▶ Goal of the exercise
In the listing below, the line containing "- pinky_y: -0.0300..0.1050" marks the end; copy exactly every line from the first through that one.

* * * * * * * * *

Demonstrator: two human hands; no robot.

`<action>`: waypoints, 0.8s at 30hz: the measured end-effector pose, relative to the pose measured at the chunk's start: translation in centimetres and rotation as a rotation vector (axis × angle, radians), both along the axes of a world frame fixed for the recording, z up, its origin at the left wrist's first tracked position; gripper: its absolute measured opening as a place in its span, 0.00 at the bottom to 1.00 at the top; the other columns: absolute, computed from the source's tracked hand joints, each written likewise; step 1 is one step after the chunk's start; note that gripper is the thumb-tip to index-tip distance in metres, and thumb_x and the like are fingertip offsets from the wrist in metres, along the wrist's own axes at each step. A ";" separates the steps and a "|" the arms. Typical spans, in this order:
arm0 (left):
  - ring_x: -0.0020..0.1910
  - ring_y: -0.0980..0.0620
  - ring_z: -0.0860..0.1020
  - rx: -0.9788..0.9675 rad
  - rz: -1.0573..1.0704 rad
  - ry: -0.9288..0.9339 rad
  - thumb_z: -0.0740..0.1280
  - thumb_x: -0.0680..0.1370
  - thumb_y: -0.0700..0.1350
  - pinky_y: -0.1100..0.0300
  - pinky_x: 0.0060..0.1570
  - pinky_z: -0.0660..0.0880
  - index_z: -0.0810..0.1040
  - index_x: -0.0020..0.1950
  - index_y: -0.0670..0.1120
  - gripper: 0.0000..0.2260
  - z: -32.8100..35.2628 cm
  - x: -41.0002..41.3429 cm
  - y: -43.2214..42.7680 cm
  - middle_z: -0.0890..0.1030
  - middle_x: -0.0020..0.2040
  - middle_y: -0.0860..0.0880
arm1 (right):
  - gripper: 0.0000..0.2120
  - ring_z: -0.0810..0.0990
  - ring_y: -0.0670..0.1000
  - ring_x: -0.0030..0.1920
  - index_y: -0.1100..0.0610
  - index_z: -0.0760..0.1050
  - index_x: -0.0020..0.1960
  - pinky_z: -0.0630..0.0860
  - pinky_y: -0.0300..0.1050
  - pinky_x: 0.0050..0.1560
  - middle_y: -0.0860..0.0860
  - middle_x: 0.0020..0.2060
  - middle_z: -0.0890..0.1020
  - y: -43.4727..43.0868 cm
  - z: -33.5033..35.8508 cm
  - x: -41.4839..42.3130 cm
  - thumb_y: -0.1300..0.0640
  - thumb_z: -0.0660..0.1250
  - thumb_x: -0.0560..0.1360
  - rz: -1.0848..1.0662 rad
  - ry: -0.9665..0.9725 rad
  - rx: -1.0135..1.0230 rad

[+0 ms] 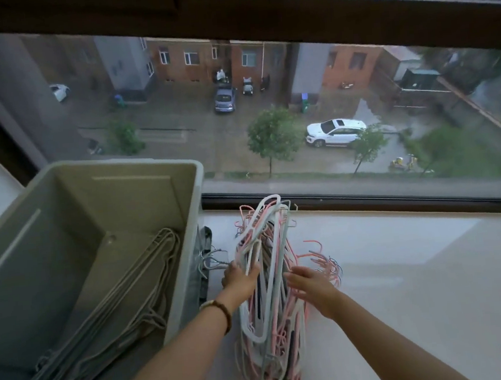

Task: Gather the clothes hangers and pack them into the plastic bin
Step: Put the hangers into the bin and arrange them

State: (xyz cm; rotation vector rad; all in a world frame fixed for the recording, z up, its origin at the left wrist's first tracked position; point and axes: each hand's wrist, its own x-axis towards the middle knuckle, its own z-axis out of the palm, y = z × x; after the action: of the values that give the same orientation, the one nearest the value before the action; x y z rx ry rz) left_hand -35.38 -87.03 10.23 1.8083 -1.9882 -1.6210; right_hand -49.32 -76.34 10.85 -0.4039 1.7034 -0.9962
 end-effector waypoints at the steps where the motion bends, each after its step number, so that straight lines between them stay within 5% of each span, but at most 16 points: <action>1: 0.75 0.42 0.58 0.031 0.023 -0.040 0.57 0.78 0.60 0.50 0.72 0.59 0.47 0.76 0.41 0.36 -0.9 0.1 0.1 0.55 0.77 0.42 | 0.25 0.75 0.59 0.61 0.66 0.65 0.70 0.73 0.51 0.64 0.62 0.63 0.74 -0.1 -0.7 0.0 0.58 0.67 0.76 0.008 0.008 0.011; 5: 0.76 0.42 0.53 0.235 0.117 -0.025 0.54 0.79 0.60 0.51 0.72 0.56 0.40 0.76 0.39 0.37 -3.3 0.3 0.2 0.48 0.78 0.42 | 0.25 0.75 0.61 0.63 0.68 0.65 0.70 0.74 0.51 0.62 0.63 0.64 0.74 -0.8 -3.1 0.6 0.59 0.66 0.77 0.005 0.019 0.042; 9: 0.74 0.43 0.59 0.179 0.211 0.050 0.55 0.81 0.55 0.51 0.71 0.60 0.49 0.77 0.41 0.30 -4.5 0.1 0.4 0.56 0.77 0.43 | 0.29 0.75 0.54 0.58 0.65 0.60 0.73 0.74 0.43 0.55 0.60 0.66 0.72 -1.2 -4.3 0.9 0.58 0.66 0.77 0.013 0.037 0.035; 13: 0.59 0.46 0.75 0.089 0.259 0.148 0.59 0.80 0.45 0.59 0.57 0.71 0.64 0.71 0.42 0.19 -4.2 -0.4 0.8 0.74 0.65 0.44 | 0.18 0.77 0.52 0.48 0.66 0.71 0.64 0.76 0.37 0.43 0.57 0.53 0.79 -1.7 -4.4 1.0 0.61 0.65 0.77 0.048 0.097 0.033; 16: 0.57 0.49 0.76 0.126 0.286 0.217 0.62 0.79 0.42 0.61 0.53 0.71 0.68 0.68 0.42 0.17 -3.4 -1.0 1.1 0.76 0.63 0.45 | 0.15 0.80 0.54 0.47 0.64 0.69 0.63 0.78 0.41 0.42 0.56 0.50 0.80 -1.7 -4.5 1.3 0.62 0.64 0.77 -0.072 0.105 -0.026; 20: 0.47 0.47 0.81 0.308 0.406 0.377 0.67 0.76 0.44 0.54 0.48 0.79 0.73 0.64 0.39 0.17 -2.7 -1.5 2.0 0.82 0.52 0.44 | 0.11 0.76 0.48 0.27 0.61 0.66 0.58 0.75 0.37 0.24 0.54 0.33 0.77 -1.0 -3.5 1.9 0.59 0.62 0.79 -0.173 0.108 -0.097; 24: 0.46 0.45 0.82 0.374 0.375 0.502 0.66 0.77 0.49 0.52 0.47 0.81 0.74 0.63 0.43 0.17 -1.1 -2.2 2.5 0.83 0.51 0.43 | 0.15 0.70 0.44 0.21 0.63 0.69 0.58 0.70 0.38 0.23 0.51 0.27 0.73 0.2 -2.4 1.6 0.53 0.63 0.78 -0.217 0.134 -0.168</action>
State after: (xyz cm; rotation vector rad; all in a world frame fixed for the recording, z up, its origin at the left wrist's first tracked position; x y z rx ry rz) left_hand -37.55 -84.53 9.15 1.5203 -1.1261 -2.1289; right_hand -47.68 -76.15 8.45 -0.4080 1.8183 -1.3012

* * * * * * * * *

▶ Problem solution
Demonstrator: two human hands; no robot.

`<action>`: waypoints, 0.8s at 30hz: the measured end-effector pose, relative to the pose measured at the chunk's start: translation in centimetres and rotation as a rotation vector (axis × angle, radians), both along the axes of a world frame fixed for the recording, z up, its origin at the left wrist's first tracked position; gripper: its absolute measured opening as a place in its span, 0.00 at the bottom to 1.00 at the top; the other columns: absolute, computed from the source's tracked hand joints, each written likewise; step 1 is one step after the chunk's start; note that gripper is the thumb-tip to index-tip distance in metres, and thumb_x and the like are fingertip offsets from the wrist in metres, along the wrist's own axes at each step. A ";" separates the steps and a "|" the arms. Typical spans, in this order:
arm0 (left):
  - ring_x: -0.0020..0.1910
  - ring_y: -0.0980..0.0620
  - ring_z: -0.0860..0.1020
  - rx: -0.9788..0.9675 rad
  - rz: -1.0573..1.0704 rad
  - ry: -0.9288..0.9339 rad
  - thumb_z: -0.0740..0.1280
  - thumb_x: -0.0680..0.1370
  - thumb_y: -0.0700..0.1350
  - pinky_y: -0.1100..0.0300
  - pinky_x: 0.0060..0.1570
  - pinky_z: -0.0660..0.0880
  - index_z: -0.0810..0.1040
  - index_x: -0.0020..0.1950
  - index_y: -0.0670..0.1120
  - gripper: 0.0000..0.2260
  - z: -32.8100..35.2628 cm
  - x: -41.0002..41.3429 cm
  - y: -43.2214..42.7680 cm
  - middle_z: -0.0890..0.1030
  - middle_x: -0.0020..0.2040
  - middle_y: -0.0860..0.0880
arm1 (right):
  - gripper: 0.0000..0.2120
  - ring_z: -0.0810..0.0990
  - ring_y: -0.0670..0.1000
  - ring_x: -0.0030..0.1920
  - index_y: -0.1100..0.0610
  - index_z: -0.0760..0.1050
  - index_x: -0.0020..0.1960
  - pinky_z: -0.0630..0.0860
  - pinky_y: -0.0300..0.1050

This exercise calls for no further output.